THE PROBLEM ▸ Your answer should contain only the lines from the top of the data below down through the one with "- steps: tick", transcribed exactly and without pictures; please include nothing more.

INFORMATION PROVIDED ▸
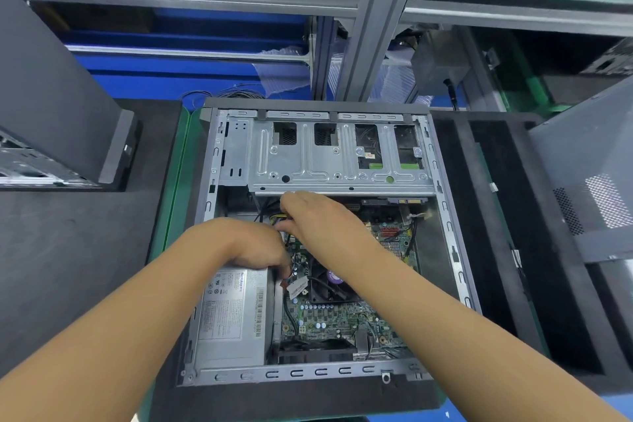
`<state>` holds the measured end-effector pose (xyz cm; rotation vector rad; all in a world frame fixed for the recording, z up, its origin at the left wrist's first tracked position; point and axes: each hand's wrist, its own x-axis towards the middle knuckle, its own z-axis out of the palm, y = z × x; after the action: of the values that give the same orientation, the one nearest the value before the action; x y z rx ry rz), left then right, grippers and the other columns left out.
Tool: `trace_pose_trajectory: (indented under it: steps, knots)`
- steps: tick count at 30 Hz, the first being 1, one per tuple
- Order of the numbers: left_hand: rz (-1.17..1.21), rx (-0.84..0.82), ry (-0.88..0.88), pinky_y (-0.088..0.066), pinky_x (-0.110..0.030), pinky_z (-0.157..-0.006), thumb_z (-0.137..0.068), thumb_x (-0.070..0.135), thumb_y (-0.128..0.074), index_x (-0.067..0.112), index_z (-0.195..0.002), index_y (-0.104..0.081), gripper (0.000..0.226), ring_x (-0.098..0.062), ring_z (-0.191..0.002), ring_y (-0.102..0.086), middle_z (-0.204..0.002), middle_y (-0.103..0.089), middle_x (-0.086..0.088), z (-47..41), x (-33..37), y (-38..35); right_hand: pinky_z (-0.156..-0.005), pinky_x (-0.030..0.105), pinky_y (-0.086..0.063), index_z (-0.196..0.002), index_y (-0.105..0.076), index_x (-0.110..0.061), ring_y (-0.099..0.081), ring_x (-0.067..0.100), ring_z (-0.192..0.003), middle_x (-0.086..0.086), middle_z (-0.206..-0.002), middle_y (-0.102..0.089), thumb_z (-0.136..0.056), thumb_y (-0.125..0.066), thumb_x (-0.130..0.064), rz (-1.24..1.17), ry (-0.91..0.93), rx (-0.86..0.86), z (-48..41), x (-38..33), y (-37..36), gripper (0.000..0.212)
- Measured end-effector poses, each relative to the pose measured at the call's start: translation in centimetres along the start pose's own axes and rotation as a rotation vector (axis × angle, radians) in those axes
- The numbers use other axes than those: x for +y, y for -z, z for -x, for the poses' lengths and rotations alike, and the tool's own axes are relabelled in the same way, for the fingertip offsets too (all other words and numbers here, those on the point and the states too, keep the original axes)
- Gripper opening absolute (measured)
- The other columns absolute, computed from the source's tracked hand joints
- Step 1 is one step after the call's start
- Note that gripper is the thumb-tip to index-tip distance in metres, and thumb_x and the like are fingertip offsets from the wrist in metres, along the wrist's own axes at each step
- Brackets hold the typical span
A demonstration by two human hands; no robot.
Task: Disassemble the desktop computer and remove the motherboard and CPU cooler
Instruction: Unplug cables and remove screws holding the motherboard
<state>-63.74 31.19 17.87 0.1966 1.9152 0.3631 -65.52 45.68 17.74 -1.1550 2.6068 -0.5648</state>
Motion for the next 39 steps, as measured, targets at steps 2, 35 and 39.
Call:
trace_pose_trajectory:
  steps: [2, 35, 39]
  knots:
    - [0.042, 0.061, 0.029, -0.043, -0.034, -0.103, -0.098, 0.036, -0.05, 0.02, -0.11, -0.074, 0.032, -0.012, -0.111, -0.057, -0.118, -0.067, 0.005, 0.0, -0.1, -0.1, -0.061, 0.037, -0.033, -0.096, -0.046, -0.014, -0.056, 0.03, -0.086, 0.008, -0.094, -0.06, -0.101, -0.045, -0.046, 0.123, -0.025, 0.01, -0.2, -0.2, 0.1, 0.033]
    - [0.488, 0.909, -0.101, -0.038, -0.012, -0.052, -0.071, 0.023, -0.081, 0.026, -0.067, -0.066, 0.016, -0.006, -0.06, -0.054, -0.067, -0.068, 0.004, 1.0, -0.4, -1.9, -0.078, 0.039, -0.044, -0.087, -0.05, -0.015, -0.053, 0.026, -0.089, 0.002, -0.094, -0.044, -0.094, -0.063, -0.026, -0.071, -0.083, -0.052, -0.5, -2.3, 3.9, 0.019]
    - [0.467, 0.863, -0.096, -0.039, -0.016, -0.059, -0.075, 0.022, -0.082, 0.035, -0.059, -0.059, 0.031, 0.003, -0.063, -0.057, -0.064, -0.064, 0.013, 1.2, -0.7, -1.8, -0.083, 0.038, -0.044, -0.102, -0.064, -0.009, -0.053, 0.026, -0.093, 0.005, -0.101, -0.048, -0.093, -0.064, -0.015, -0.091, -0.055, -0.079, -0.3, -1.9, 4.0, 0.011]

EXERCISE OUTPUT ▸
`<state>` holds the measured end-effector pose (xyz cm; rotation vector rad; all in a world frame fixed for the recording, z up, its origin at the left wrist's first tracked position; point and axes: each hand's wrist, its own x-axis towards the middle knuckle, its own z-axis out of the palm, y = z × x; after the action: of the values that give the same orientation, the one nearest the value before the action; x y z rx ry rz), left then right, grippers and the other columns left out.
Tool: `trace_pose_trajectory: (indented under it: steps, knots)`
- steps: tick count at 30 Hz, the first being 1, one per tuple

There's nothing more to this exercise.